In a report dated October 8, ING Bank Manila senior economist Nicholas Mapa said the local currency ended better than the US dollar last week on a week-on-week basis after corporate demand for the greenback weakened.
It said the peso mirrored the performance of its counterparts in the region due to expectations of further reduction in the Federal Reserve’s key rates, which has been slashed by 50 basis points so far, resulting in the current rate of between 1.75 percent and 2 percent.
The Fed is widely expected to deliver more cuts as the year ends given the weak outlook on the US economy and the global economy due to the impact of the trade issue between the US and China, among others.
“The peso was down initially on global growth fears but quickly bounced to track regional peers on Fed rate cut hopes,” Mapa said.
The peso has been trading at 51:$1 to 52:$1 since the start of the year, which Mapa said makes the local unit the third best-performing currency in the region.
He forecasts the trade deficit to be about $3.69 billion for August, higher than the $3.39 billion last July.
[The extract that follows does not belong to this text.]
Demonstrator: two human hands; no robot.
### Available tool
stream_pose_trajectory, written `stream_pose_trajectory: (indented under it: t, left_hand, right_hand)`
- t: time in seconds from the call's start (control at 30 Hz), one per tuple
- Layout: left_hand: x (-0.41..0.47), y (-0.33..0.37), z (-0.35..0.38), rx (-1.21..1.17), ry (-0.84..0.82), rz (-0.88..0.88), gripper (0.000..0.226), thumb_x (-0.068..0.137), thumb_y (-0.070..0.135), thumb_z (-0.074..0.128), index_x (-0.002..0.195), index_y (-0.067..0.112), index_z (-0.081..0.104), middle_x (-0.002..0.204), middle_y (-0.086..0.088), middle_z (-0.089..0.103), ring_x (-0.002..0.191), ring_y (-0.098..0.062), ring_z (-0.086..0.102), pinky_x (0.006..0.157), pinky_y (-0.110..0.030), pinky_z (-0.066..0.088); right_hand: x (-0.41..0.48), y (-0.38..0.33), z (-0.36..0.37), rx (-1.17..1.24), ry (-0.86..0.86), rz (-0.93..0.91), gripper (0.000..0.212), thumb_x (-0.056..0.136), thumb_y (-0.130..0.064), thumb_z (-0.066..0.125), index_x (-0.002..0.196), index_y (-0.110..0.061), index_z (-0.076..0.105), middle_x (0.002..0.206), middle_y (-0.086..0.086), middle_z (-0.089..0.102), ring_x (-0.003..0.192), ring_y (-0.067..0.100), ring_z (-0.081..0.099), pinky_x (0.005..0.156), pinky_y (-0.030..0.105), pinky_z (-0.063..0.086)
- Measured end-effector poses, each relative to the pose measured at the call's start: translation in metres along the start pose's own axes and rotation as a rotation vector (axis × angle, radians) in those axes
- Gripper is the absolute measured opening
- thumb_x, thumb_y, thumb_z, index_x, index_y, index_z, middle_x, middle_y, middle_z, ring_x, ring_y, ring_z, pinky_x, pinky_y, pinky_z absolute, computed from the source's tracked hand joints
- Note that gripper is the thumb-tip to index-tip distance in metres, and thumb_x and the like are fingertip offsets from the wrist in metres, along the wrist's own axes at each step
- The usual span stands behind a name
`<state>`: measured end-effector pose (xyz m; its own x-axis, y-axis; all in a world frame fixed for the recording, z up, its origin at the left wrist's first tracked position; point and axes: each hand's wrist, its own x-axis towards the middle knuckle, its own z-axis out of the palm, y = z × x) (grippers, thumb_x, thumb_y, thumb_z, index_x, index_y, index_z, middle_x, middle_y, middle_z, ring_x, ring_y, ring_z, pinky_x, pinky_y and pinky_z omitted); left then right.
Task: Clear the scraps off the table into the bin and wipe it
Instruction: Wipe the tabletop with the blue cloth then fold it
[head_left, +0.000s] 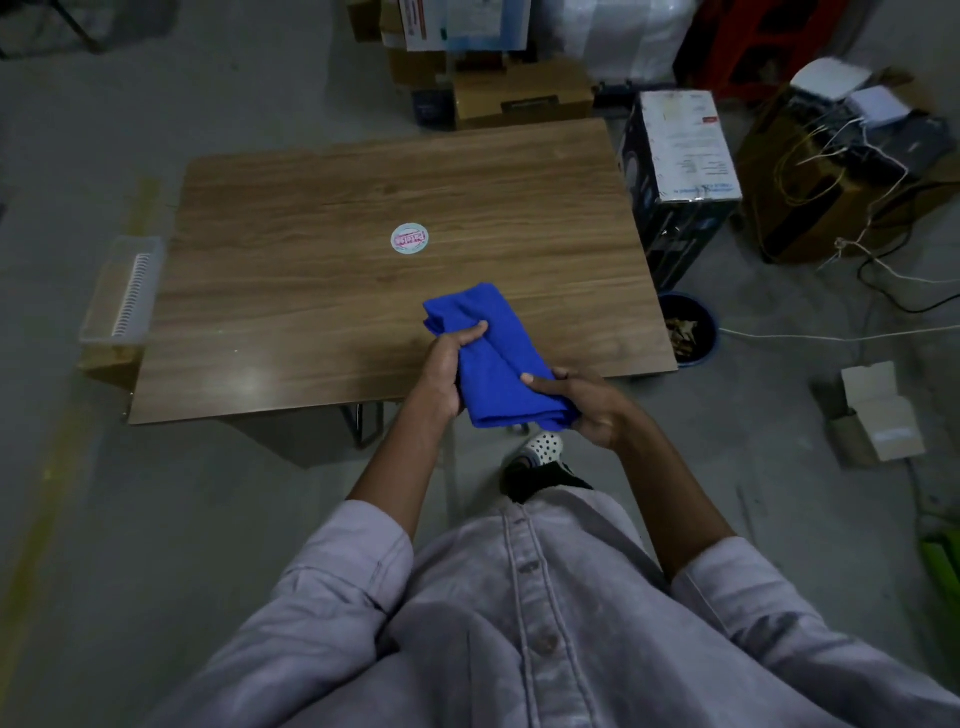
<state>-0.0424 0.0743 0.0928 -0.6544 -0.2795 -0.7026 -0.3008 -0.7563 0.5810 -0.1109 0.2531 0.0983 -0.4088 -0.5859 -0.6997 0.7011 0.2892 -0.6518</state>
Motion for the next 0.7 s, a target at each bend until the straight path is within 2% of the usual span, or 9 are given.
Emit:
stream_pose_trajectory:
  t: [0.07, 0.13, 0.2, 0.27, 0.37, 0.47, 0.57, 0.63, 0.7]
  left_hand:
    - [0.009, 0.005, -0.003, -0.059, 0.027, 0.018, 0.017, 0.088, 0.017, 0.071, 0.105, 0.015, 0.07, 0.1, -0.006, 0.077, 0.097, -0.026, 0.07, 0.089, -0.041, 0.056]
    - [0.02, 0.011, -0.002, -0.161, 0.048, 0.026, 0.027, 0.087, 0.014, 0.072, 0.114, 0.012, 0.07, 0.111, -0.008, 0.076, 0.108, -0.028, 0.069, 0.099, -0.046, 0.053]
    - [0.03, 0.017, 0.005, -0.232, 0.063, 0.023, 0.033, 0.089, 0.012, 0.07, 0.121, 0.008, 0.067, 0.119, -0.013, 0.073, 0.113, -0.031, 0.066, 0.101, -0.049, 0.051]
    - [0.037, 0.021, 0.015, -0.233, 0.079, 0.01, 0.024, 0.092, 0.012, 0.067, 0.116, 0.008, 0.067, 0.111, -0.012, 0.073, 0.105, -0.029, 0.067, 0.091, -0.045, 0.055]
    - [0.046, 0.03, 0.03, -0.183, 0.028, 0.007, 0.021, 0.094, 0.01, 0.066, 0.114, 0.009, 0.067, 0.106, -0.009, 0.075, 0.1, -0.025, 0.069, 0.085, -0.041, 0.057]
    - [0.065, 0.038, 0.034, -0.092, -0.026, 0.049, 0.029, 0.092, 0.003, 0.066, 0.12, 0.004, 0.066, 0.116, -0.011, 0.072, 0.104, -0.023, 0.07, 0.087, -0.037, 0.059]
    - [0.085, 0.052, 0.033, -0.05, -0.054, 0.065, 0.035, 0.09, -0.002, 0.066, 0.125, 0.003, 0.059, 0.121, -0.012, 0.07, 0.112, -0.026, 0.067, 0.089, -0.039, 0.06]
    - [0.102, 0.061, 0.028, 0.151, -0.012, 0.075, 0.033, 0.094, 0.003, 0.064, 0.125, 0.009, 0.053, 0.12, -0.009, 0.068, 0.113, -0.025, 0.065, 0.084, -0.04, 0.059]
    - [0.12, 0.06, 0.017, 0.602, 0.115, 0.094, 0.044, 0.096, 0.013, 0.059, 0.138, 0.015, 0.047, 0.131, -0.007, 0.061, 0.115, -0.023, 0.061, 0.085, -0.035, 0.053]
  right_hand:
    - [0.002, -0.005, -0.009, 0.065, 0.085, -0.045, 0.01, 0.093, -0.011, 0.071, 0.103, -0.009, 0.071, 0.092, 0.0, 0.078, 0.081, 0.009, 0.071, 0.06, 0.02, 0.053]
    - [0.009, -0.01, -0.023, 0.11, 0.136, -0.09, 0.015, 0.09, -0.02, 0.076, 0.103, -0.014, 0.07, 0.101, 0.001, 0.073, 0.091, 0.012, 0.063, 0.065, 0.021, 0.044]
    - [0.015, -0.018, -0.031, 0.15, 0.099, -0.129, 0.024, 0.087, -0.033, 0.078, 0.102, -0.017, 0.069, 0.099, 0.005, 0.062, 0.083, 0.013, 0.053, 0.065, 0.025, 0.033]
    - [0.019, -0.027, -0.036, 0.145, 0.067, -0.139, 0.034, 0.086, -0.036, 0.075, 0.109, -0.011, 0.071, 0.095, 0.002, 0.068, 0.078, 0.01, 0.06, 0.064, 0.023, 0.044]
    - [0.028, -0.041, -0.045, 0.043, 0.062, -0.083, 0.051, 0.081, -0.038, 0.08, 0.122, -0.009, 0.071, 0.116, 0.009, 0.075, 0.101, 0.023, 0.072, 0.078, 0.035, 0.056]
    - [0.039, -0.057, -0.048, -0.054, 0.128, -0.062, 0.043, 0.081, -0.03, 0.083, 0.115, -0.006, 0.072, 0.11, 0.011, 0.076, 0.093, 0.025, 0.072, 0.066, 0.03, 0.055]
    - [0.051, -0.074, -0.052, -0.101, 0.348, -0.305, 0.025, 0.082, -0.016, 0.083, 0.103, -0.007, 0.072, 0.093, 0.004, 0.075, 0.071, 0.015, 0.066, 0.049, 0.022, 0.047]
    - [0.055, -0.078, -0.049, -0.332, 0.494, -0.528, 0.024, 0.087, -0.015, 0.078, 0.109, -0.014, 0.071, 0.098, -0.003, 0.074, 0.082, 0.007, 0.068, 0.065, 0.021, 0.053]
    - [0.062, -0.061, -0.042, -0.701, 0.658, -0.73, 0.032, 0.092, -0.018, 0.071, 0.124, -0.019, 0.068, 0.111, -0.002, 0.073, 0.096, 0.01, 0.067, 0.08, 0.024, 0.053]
“Growth should rebound in 2H (second half). Consequently, ING expects financial flows to return to the Philippines, which will in turn help bolster the peso to close the year at 52.89,” he added.
Growth, as measured by gross domestic product, posted an average of 5.5 percent in the first half of the year, lower than the full-year target of 6 to 7 percent.
Economic managers traced this to the impact of the delay in the approval of this year’s national budget that hampered the government to spend based on the program.
They, however, believe that the output will recover in the second half of the year with the help of the catch-up spending program, particularly on infrastructure projects.